The overall prevalence of pulmonary TB is calculated for each imputed dataset. The national-level pulmonary TB prevalence estimate is then calculated as the average of the pulmonary TB prevalence values from each imputed dataset, with a 95% CI that takes into account both the sampling design and the uncertainty due to missing value imputation. In Stata, this can be done using the *mim* or *mi* commands [23].

#### Method 3

Multiple imputation is an efficient method for accounting for missing data, provided the imputation models are specified appropriately [8, 16, 24]. An alternative approach is to use a *combination* of multiple imputation (MI) and inverse probability weighting (IPW) [17]. With this approach, imputation is used to fill in missing values only among individuals who participated fully in the survey (N_{5} in Figure 4).

Survey participants can be divided into two groups, eligible or ineligible for sputum examination. Individuals who were ineligible for sputum examination are assumed not to have pulmonary TB, unless they had a normal field chest X-ray reading but an abnormal central chest X-ray reading. For those eligible for sputum examination (N_{6} in Figure 4, and additionally individuals with a normal field chest X-ray reading but abnormal central chest X-ray reading), multiple imputation is used to fill in missing data, in exactly the same way as described for Method 2 above (including using the same variables in the imputation models). Each of the imputed datasets is then combined with the data on individuals who were ineligible for sputum examination, to give (for example) 20 imputed datasets that include all individuals who participated fully in the survey.

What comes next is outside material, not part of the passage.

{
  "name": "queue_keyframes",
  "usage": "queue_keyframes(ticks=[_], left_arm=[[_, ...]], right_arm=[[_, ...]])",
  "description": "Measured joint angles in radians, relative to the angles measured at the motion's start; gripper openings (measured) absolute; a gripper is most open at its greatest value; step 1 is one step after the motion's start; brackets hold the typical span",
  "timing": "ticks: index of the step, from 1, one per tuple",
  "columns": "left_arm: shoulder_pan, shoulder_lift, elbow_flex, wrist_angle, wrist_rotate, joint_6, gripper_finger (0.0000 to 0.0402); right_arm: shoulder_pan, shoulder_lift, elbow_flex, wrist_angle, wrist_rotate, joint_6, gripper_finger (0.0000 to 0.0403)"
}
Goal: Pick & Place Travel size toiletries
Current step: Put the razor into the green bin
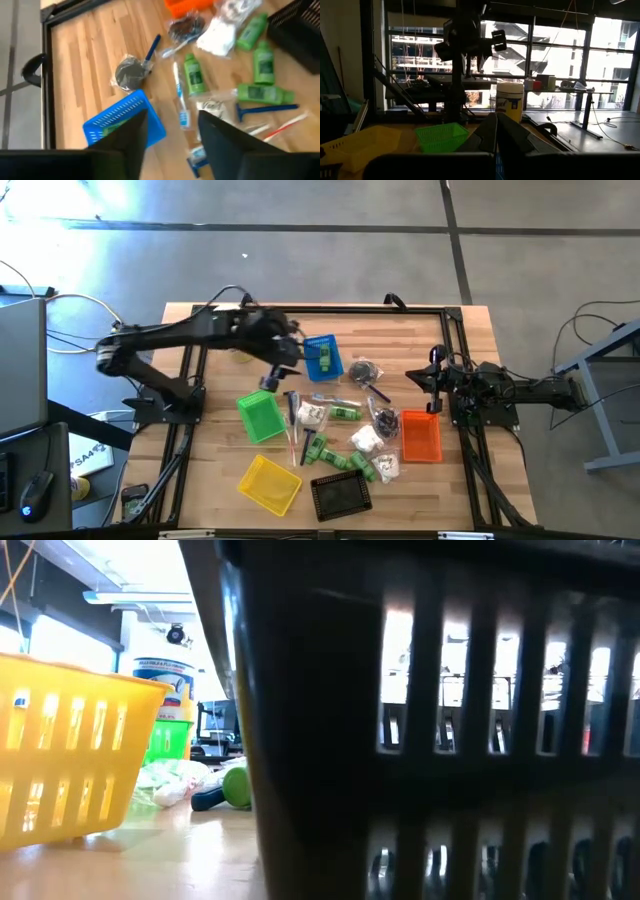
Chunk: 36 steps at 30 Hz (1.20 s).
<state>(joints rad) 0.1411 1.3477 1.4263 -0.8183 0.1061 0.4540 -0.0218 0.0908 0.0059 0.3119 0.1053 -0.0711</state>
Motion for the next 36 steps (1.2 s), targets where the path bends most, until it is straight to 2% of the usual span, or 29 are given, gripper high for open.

For each imputed dataset, a point estimate and 95% CI for population pulmonary TB prevalence is then calculated, using logistic regression with robust standard errors and weights. Weights are calculated for each combination of cluster, age group, and sex. This is done by a) counting the number of eligible individuals in each combination of cluster, age group, and sex (N_{ijk}, for cluster *i*, age group *j*, sex *k*) and b) counting the number of survey participants in each combination of cluster, age group, and sex (n_{ijk}). The weight for each individual is then equal to N_{ijk} / n_{ijk}, for the particular combination of cluster/age group/sex that they are in, with n_{ijk} / N_{ijk} being the probability that the sampled individual participates in the survey – hence the name “inverse probability weighting”. It is essential to include either the weights or the covariates that predict the weights in the imputation model [17]. We include age group, sex, and stratum (area of residence) in all imputation models. An average of the estimates of pulmonary TB prevalence from each of the imputed datasets is then calculated, together with a 95% CI. In Stata, this can be done using the *mim* and *svy* commands.

An advantage of using IPW combined with MI, rather than just MI, is that it is relatively simple and transparent to calculate the probability of survey participation by cluster, age group and sex, compared with adjusting for non-participation through the use of a multivariable imputation model [17, 24]. However, an important assumption remains, which is that after post-stratifying on cluster, age, and sex, the prevalence of pulmonary TB is the same in survey participants and non-participants.